- [Work task]: Everything from the line containing "Ground black curtain" through the end of the entries below must be set down exactly, and nothing else.

==============================

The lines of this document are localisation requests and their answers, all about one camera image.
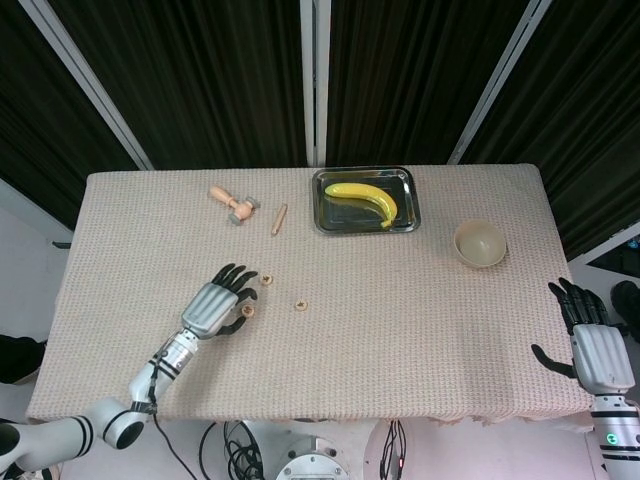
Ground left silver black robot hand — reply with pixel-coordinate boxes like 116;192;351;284
179;263;260;342

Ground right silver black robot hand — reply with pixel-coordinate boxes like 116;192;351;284
530;277;637;400

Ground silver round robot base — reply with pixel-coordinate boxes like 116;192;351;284
275;434;351;480

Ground black equipment beside table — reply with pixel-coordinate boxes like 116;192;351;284
584;237;640;321

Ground wooden toy hammer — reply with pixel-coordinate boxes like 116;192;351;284
208;184;262;226

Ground short wooden stick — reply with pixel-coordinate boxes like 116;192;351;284
269;202;290;236

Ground beige plastic bowl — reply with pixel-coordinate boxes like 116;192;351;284
453;218;508;270

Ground rectangular metal tray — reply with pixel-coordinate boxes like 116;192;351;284
311;166;423;235

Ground beige woven tablecloth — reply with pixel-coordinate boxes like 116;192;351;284
24;163;586;426

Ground yellow banana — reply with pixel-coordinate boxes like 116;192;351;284
323;181;400;232

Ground black curtain panel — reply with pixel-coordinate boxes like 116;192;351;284
0;0;141;229
49;0;307;170
325;0;531;166
459;0;640;261

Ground black coiled cable bundle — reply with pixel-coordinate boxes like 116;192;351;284
199;420;274;480

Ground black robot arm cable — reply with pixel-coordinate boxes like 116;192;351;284
147;349;199;480

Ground black cables with red light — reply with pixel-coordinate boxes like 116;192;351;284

==============================

- [Solution for this task]:
Ground black curtain panel — reply with pixel-coordinate boxes like 116;192;351;284
0;0;141;229
49;0;307;170
325;0;531;166
459;0;640;261

Ground black coiled cable bundle — reply with pixel-coordinate boxes like 116;192;351;284
199;420;274;480

Ground black robot arm cable — reply with pixel-coordinate boxes like 116;192;351;284
147;349;199;480

Ground black cables with red light — reply with pixel-coordinate boxes like 116;192;351;284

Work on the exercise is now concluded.